Network-Aware Demand-side Management Framework with A Community Energy Storage System Considering Voltage Constraints

TL;DR

This paper presents a decentralized demand-side management framework integrating community energy storage and rooftop PV, optimizing voltage regulation and economic benefits through a game-theoretic approach.

Contribution

It introduces a novel voltage-constrained Stackelberg game model for decentralized energy trading between CES and users with PV systems.

Findings

Reduces peak energy demand and prevents voltage violations.

Provides greater economic benefits to users compared to centralized systems.

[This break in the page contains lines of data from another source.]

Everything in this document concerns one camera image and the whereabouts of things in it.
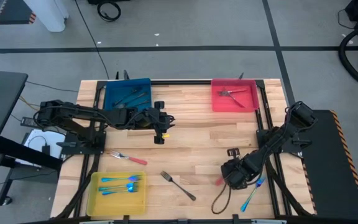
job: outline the wooden table
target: wooden table
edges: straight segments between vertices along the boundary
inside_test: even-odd
[[[284,122],[287,107],[283,88],[279,79],[266,79],[265,86],[274,125]],[[77,103],[92,106],[96,80],[82,81]],[[165,101],[165,111],[174,115],[175,127],[168,130],[169,138],[164,145],[153,142],[154,131],[118,131],[107,128],[106,150],[100,158],[99,171],[138,171],[147,174],[146,212],[131,215],[130,219],[222,219],[232,218],[273,218],[268,183],[258,190],[246,212],[240,207],[253,187],[232,190],[231,201],[220,215],[211,212],[212,201],[222,190],[215,186],[221,176],[220,166],[229,158],[226,150],[238,147],[241,154],[257,149],[255,113],[214,113],[211,109],[210,85],[158,85],[152,87],[152,99]],[[259,92],[259,105],[262,97]],[[262,119],[267,127],[264,110]],[[87,121],[78,121],[83,126]],[[106,154],[114,149],[127,155],[145,159],[149,164],[143,166],[135,162],[116,159]],[[299,158],[281,154],[283,172],[288,188],[304,208],[313,213],[312,201],[306,184],[305,174]],[[58,215],[70,201],[78,188],[83,156],[73,156],[64,163],[60,172],[51,217]],[[191,201],[178,187],[160,176],[164,170],[197,197]],[[281,194],[278,195],[280,211],[283,213]],[[226,203],[228,189],[215,204],[220,210]],[[85,215],[88,193],[83,196],[81,215]],[[122,220],[120,217],[98,217]]]

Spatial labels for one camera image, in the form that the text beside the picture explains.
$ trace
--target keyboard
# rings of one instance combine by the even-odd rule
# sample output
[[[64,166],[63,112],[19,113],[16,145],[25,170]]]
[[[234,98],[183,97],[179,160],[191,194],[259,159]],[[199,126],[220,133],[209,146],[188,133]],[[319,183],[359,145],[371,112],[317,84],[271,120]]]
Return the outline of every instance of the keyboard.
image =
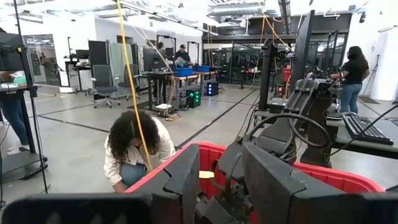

Ensures unique equilibrium for optimal revenue and cost minimization.

Abstract

This paper studies the feasibility of integrating a community energy storage (CES) system with rooftop photovoltaic (PV) power generation for demand-side management of a neighbourhood while maintaining the distribution network voltages within allowed limits. To this end, we develop a decentralized energy trading system between a CES provider and users with rooftop PV systems. By leveraging a linearized branch flow model for radial distribution networks, a voltage-constrained leader-follower Stackelberg game is developed wherein the CES provider maximizes revenue and the users minimize their personal energy costs by trading energy with the CES system and the grid. The Stackelberg game has a unique equilibrium at which the CES provider maximizes revenue and the users minimize energy costs at a unique Nash equilibrium. A case study, with realistic PV power generation and demand data, confirms that the energy trading system can reduce peak energy demand and prevent network voltage excursions, while delivering financial benefits to the users and the CES provider. Further, simulations highlight that, in comparison with a centralized system, the decentralized energy trading system provides greater economic benefits to the users with less energy storage capacity.